Macro Huang, a Sogou engineer with years of experience deploying MongoDB at Sogou and his former employer, filled us in on the details.
Sogou uses MongoDB primarily for storing log and report data. The first MongoDB application stores advertising customers’ report data, including page views, cost, clicks, click-through rates, etc. Sogou runs 3 separate clusters to store 3 different types of reports, with each cluster containing a 3-node replica set, together holding over 1 billion documents.
For query purposes , Sogou built a customer index, querying up to 6 of the 17 fields included in each document using a Java driver via a custom ODM. Sogou separates its data into several MongoDB instances based on time range, with one year per database. Because Sogou’s data always has “hot” parts (most recent data being the most hot), the company moves the oldest databases to older machines, as necessary.

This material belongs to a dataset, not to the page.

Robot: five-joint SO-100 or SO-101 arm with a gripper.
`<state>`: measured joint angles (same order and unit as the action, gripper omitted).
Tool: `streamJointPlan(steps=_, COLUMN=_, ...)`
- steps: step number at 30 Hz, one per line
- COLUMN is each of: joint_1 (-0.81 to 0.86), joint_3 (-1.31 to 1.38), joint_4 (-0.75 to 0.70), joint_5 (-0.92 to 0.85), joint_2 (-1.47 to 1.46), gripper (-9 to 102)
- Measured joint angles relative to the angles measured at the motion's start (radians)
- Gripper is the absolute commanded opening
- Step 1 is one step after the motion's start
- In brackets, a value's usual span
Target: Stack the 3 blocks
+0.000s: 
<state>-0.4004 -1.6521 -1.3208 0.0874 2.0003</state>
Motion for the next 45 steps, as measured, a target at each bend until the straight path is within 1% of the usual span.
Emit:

Sogou’s second application is a logging system, which the search company uses for storing key operation logs. This application involves a 2-node replica set, with roughly 2 billion documents total. Sogou keeps a maximum of 120 days’ worth of data in its cluster, dumping older data into BSON format and holding it in a Hadoop cluster. This cluster has only one customer index, and up to 10 query fields. Each document has 15 fields excluding the _id. Queries on the application can cross a maximum of 92 days’ worth of data, or 1.5 billion queries with an average response time of sub-1 second, from 500 milliseconds to 1 second, depending on data size.
Sogou was looking for something much faster than a relational database, which could be scaled quickly. Sogou looked at a range of NoSQL alternatives, but determined that MongoDB’s data model and index capacity made it a good fit. It also helped that MongoDB was so easy to learn. While Huang had previous experience with MongoDB, most of his team did not, and come from a RDBMS background. As Huang tells his colleagues, new MongoDB users can be up and running in 10 minutes, and doing real work in 30 minutes. That’s simply not possible with traditional RDBMS options.
The experience so far? Very positive. Performance has been fast, which was Sogou’s primary consideration, and the learning curve for new users is exceptionally short. The search company plans to expand the size of these existing deployments and broaden its use of MongoDB to other applications.